For your reference, the diacritics that appear in the SIL IPA93 legacy font are listed in the table in Appendix I.
[CTL] <> [CTL]
statement, create a Unicode class called “uDia” and assign to it all the diacritics that are in the “Above” section of the table in Appendix I. Then create another Unicode class called “lDia” and assign to it all the diacritics that are in the “Below” section of the table. You should end up with something like this:
; diacritics which appear above a base character UniClass [uDia] = (U+0300 U+0301 U+0302 U+0303 U+0304 U+0306 U+0308 U+030A U+030B U+030C U+030F U+033D U+0361) ; diacritics which appear below a base character UniClass [lDia] = (U+0318 U+0319 U+031C U+031D U+031E U+031F U+0320 U+0324 U+0325 U+0329 U+032A U+032C U+032F U+0330 U+0339 U+033A U+033B U+033C)
Note that if you want to break a long line you will need to place a “” character at the end of the line.
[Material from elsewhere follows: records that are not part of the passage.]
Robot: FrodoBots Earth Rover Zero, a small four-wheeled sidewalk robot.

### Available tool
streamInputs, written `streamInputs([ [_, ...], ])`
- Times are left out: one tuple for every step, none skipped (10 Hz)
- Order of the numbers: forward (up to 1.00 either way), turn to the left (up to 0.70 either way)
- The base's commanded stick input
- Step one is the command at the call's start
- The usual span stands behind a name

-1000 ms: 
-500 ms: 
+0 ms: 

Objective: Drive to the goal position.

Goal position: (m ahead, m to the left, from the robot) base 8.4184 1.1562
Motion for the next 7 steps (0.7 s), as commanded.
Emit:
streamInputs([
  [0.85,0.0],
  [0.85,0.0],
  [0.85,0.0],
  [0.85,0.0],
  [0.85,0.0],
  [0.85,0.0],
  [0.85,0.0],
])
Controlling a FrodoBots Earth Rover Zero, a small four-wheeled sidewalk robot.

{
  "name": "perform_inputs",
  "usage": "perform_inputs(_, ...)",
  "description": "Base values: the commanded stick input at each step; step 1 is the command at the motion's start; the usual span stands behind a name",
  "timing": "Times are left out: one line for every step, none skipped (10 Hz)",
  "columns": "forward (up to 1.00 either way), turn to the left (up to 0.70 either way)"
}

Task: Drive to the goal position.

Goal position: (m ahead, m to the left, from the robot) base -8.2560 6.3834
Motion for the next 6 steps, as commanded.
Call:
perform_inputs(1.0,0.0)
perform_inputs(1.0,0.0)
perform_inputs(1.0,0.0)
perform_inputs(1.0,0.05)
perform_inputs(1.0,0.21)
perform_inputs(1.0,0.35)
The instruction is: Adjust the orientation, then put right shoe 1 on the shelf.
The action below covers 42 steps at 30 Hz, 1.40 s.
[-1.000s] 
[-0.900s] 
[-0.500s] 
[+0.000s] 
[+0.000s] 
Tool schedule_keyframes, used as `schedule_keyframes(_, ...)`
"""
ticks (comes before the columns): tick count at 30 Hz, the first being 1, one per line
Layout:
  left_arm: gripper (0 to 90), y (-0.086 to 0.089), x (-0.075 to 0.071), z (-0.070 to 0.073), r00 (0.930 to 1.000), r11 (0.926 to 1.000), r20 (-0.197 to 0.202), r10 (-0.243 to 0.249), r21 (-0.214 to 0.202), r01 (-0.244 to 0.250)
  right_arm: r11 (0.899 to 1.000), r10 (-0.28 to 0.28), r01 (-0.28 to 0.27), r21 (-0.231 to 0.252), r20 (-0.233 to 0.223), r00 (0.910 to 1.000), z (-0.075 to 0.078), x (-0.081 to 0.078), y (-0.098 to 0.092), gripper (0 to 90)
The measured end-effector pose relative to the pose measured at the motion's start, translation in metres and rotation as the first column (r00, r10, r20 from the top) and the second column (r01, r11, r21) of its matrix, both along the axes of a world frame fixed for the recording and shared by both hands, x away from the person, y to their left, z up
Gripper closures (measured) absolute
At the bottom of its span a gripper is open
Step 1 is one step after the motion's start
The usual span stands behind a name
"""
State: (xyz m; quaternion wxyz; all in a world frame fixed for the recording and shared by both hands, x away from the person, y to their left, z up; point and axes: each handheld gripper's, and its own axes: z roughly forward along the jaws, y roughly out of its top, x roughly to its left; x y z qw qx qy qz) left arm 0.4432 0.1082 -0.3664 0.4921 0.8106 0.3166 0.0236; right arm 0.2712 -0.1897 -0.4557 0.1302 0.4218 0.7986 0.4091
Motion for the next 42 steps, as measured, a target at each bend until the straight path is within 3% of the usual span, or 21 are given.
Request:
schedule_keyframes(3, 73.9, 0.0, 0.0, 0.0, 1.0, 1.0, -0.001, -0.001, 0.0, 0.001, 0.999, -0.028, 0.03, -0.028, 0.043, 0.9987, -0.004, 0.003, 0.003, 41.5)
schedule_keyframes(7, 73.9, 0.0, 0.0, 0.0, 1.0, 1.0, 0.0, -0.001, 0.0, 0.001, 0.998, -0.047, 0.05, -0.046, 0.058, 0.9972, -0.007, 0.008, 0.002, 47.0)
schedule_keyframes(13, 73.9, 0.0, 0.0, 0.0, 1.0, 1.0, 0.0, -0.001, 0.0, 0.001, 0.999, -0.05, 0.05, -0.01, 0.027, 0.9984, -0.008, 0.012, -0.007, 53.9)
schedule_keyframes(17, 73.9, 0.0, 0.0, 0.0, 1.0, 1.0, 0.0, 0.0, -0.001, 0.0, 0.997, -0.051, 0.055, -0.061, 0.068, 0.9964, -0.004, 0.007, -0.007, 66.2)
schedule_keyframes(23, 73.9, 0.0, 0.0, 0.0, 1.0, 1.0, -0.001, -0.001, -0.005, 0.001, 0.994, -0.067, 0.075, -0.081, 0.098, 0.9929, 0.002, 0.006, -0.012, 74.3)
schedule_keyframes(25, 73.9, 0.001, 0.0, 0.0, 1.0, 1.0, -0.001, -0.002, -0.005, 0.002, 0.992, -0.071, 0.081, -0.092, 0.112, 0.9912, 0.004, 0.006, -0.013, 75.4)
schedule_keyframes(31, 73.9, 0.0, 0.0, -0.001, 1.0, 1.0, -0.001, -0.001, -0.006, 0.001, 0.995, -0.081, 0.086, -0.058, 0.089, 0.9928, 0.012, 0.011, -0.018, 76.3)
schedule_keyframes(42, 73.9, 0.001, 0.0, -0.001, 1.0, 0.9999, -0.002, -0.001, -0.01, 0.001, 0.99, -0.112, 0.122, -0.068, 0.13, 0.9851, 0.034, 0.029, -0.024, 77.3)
Armed with these class definitions, we can write the mapping for the “dotless i”. Since the constraint applies when mapping from Unicode to bytes, the context is added to the Unicode side of the mapping. Change the entry for 0x22 to be:
0x22 <> U+0069 / _ [lDia]? [uDia]
The “_” indicates the character (U+0069 in this case). The “[lDia]?” indicates zero or one occurrences of a member of the “lDia” class. The “[uDia]” indicates one occurrence of a member of the “uDia” class.
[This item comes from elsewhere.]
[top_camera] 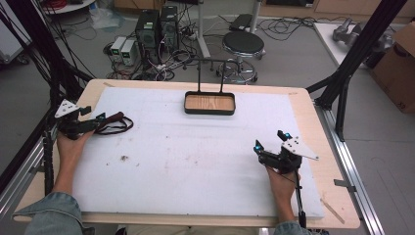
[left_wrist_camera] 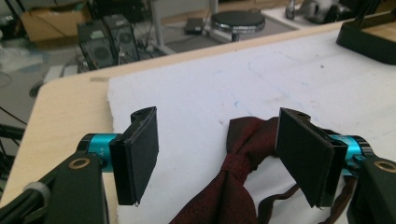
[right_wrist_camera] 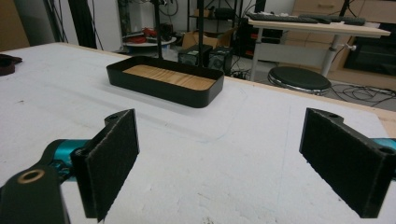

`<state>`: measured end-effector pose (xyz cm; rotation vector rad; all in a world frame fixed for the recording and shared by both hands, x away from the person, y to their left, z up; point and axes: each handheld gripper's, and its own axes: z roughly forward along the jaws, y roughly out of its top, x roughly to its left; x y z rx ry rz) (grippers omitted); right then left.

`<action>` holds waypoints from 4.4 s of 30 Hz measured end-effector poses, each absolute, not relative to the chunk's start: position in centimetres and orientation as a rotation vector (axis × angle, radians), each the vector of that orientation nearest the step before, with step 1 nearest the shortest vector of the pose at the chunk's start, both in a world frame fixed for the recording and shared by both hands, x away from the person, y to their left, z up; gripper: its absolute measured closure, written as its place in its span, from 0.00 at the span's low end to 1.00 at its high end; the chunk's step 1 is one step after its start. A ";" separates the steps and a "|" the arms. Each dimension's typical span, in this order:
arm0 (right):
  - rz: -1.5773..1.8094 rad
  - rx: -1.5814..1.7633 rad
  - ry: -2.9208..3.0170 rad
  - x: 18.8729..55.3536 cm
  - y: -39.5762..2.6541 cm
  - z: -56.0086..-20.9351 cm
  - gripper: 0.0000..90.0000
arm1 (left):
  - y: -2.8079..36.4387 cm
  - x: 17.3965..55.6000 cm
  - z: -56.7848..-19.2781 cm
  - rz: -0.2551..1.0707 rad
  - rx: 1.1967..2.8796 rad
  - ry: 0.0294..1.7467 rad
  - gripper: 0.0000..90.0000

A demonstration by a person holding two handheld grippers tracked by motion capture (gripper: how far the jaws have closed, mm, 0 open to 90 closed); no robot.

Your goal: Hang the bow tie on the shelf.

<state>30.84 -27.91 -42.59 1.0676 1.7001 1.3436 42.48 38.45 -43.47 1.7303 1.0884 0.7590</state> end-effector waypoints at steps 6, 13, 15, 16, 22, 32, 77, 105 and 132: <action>1.343 1.070 1.699 30.9 -27.9 -42.6 0.12 | 38.0 43.7 -43.7 0.697 1.850 1.079 0.42; 1.345 1.078 1.704 30.8 -27.9 -42.6 0.12 | 37.2 44.3 -43.9 0.664 1.968 1.089 0.50; 1.348 1.078 1.704 30.8 -27.9 -42.6 0.12 | 37.2 44.4 -44.0 0.658 1.985 1.092 0.53; 1.346 1.079 1.704 30.8 -27.9 -42.6 0.12 | 37.1 44.4 -44.0 0.656 1.987 1.099 0.54; 1.348 1.080 1.704 30.8 -27.9 -42.6 0.12 | 36.9 44.6 -44.1 0.641 2.033 1.093 0.64; 1.343 1.076 1.706 30.9 -27.9 -42.6 0.12 | 36.9 44.6 -44.2 0.607 2.049 1.081 0.79; 1.377 1.079 1.712 30.9 -27.9 -42.6 0.12 | 23.8 47.2 -32.8 0.491 1.746 0.715 0.85; 1.385 1.074 1.717 31.0 -27.9 -42.7 0.12 | 18.0 51.5 -30.7 0.408 1.620 0.654 0.85; 1.393 1.068 1.728 31.1 -28.0 -42.7 0.12 | 18.2 54.2 -32.9 0.383 1.585 0.790 0.84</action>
(*) Now add a similar context to the entries for 0xAE (dotless i with stroke) and 0xBE (dotless j).
0xDD <> U+0300 ; combining_grave_accent
0xDD <> U+0300 / [iWid] [lDia]? _; i-width combining_grave_accent
0xBC <> U+0330 ; combining_tilde_below
0xBC <> U+0330 / [iWid] _ ; i-width combining_tilde_below
Note that the constraints used in the actual .map file are more complex than those used in this tutorial and allow combinations such as “i/tilde/acute” to be mapped correctly from Unicode to the legacy IPA font (where the acute accent must be “i-width high” because of the tilde).